García Quintero señaló que Ortega pretende impresionar al pueblo nicaragüense con programa como el Hambre Cero, para que sientan simpatía con su partido y con su forma de gobernar.
“Ortega de repente improvisa y da golpes de efecto como un prestidigitador, sencillamente para eso, para dar golpes de efecto que impresionen al pueblo”, expresó el jurista.
Agregó que las personas que serán beneficiadas con ese programa podrán “matar el hambre” por un tiempo, pero no es de esa forma que se resuelven los problemas sociales y jurídicos de Nicaragua.
“Eso le llega al pueblo de manera directa, porque le sirve para matar el hambre, un tiempo de comida o dos.

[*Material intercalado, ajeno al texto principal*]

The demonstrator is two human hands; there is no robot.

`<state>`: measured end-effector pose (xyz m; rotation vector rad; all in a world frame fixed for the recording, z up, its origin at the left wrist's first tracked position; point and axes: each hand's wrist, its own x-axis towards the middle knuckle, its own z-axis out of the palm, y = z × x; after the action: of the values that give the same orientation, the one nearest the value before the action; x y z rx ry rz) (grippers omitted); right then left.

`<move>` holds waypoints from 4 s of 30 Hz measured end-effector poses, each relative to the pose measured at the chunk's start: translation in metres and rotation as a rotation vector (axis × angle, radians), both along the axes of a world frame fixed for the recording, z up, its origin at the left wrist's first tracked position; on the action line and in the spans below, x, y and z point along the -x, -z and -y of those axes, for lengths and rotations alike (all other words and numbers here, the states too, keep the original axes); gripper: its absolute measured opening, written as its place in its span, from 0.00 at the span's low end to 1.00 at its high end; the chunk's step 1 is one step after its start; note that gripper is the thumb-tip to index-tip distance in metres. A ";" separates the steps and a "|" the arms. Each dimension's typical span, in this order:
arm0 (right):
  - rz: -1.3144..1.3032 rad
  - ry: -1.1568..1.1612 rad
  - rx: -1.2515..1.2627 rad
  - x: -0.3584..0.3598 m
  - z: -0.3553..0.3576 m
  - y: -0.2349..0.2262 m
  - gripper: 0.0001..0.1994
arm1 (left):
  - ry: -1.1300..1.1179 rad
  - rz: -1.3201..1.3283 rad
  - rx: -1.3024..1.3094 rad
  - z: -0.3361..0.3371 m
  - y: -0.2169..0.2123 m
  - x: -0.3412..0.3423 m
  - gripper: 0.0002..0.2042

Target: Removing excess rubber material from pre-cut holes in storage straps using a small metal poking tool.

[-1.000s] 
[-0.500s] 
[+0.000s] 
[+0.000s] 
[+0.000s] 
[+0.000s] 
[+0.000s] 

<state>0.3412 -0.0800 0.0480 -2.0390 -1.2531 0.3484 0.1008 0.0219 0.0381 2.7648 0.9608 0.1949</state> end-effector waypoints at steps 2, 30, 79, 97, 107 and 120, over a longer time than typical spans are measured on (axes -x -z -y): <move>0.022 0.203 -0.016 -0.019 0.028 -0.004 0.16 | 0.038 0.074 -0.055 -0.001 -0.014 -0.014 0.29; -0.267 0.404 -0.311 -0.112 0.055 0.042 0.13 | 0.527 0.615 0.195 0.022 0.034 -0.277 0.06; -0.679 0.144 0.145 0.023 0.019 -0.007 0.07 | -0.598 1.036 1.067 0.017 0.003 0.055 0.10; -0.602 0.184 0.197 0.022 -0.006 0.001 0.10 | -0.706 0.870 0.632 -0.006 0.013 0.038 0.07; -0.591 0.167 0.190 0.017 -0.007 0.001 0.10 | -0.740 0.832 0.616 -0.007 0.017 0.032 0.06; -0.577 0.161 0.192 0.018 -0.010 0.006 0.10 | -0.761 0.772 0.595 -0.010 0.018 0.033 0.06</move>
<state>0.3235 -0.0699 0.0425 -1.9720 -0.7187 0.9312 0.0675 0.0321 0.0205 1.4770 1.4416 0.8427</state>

Lo que el pueblo necesita no es eso, el pueblo necesita seguridad jurídica, que aunque no sepa la expresión como para manejarla, sí la necesitan para su propia existencia”, sostuvo García Quintero.
Añadió que el desarrollo del programa Hambre Cero es perjudicial para el país, porque “una buena parte de nuestro pueblo se impresiona fácilmente con estas actitudes, porque no analizan, ni le estamos presentando facilidades”.
Por su parte Jamileth Bonilla aseguró que el programa Hambre Cero, que dirige Ortega, es una burla para el campesinado, porque es una medida que no resuelve el problema de pobreza.
Bonilla agregó que Ortega no ha explicado qué mecanismo de selección empleará para favorecer a los pobres, aunque advirtió que los campesinos que no sean sandinistas no recibirán ningún beneficio.